# Problem statement
Repeat every line of the following material exactly.

# Available data
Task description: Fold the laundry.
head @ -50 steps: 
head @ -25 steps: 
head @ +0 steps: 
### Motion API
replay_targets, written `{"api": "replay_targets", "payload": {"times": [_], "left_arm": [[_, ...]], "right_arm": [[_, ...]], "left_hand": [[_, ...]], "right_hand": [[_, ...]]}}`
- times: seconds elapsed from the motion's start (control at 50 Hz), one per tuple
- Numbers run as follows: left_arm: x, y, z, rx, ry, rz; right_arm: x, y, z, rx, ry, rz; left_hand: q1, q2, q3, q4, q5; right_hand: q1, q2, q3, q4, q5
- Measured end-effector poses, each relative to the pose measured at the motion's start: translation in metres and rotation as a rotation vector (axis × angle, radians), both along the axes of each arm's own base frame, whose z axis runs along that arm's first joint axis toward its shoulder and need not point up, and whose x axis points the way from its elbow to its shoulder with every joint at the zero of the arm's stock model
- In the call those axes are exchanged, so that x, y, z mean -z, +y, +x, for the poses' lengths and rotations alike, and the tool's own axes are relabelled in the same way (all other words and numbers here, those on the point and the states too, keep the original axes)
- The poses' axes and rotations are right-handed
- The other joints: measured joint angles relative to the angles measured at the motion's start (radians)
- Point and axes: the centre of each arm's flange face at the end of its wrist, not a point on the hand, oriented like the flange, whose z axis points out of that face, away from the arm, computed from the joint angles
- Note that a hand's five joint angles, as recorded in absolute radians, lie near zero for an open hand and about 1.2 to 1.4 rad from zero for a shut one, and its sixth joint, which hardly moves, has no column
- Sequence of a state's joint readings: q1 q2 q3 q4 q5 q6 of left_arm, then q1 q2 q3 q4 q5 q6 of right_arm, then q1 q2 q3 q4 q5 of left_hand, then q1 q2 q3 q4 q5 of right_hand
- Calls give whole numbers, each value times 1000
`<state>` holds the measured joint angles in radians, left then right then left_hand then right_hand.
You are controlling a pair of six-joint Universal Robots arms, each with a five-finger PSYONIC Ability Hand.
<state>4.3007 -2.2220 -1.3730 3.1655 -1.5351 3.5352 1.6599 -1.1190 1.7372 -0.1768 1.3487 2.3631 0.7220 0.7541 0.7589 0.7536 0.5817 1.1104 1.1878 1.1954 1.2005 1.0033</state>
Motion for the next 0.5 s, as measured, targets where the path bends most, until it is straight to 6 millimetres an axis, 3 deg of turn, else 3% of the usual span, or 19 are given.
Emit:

# Solution
Task description: Fold the laundry.
head @ -50 steps: 
head @ -25 steps: 
head @ +0 steps: 
### Motion API
replay_targets, written `{"api": "replay_targets", "payload": {"times": [_], "left_arm": [[_, ...]], "right_arm": [[_, ...]], "left_hand": [[_, ...]], "right_hand": [[_, ...]]}}`
- times: seconds elapsed from the motion's start (control at 50 Hz), one per tuple
- Numbers run as follows: left_arm: x, y, z, rx, ry, rz; right_arm: x, y, z, rx, ry, rz; left_hand: q1, q2, q3, q4, q5; right_hand: q1, q2, q3, q4, q5
- Measured end-effector poses, each relative to the pose measured at the motion's start: translation in metres and rotation as a rotation vector (axis × angle, radians), both along the axes of each arm's own base frame, whose z axis runs along that arm's first joint axis toward its shoulder and need not point up, and whose x axis points the way from its elbow to its shoulder with every joint at the zero of the arm's stock model
- In the call those axes are exchanged, so that x, y, z mean -z, +y, +x, for the poses' lengths and rotations alike, and the tool's own axes are relabelled in the same way (all other words and numbers here, those on the point and the states too, keep the original axes)
- The poses' axes and rotations are right-handed
- The other joints: measured joint angles relative to the angles measured at the motion's start (radians)
- Point and axes: the centre of each arm's flange face at the end of its wrist, not a point on the hand, oriented like the flange, whose z axis points out of that face, away from the arm, computed from the joint angles
- Note that a hand's five joint angles, as recorded in absolute radians, lie near zero for an open hand and about 1.2 to 1.4 rad from zero for a shut one, and its sixth joint, which hardly moves, has no column
- Sequence of a state's joint readings: q1 q2 q3 q4 q5 q6 of left_arm, then q1 q2 q3 q4 q5 q6 of right_arm, then q1 q2 q3 q4 q5 of left_hand, then q1 q2 q3 q4 q5 of right_hand
- Calls give whole numbers, each value times 1000
`<state>` holds the measured joint angles in radians, left then right then left_hand then right_hand.
You are controlling a pair of six-joint Universal Robots arms, each with a five-finger PSYONIC Ability Hand.
<state>4.3007 -2.2220 -1.3730 3.1655 -1.5351 3.5352 1.6599 -1.1190 1.7372 -0.1768 1.3487 2.3631 0.7220 0.7541 0.7589 0.7536 0.5817 1.1104 1.1878 1.1954 1.2005 1.0033</state>
Motion for the next 0.5 s, as measured, targets where the path bends most, until it is straight to 6 millimetres an axis, 3 deg of turn, else 3% of the usual span, or 19 are given.
Emit:

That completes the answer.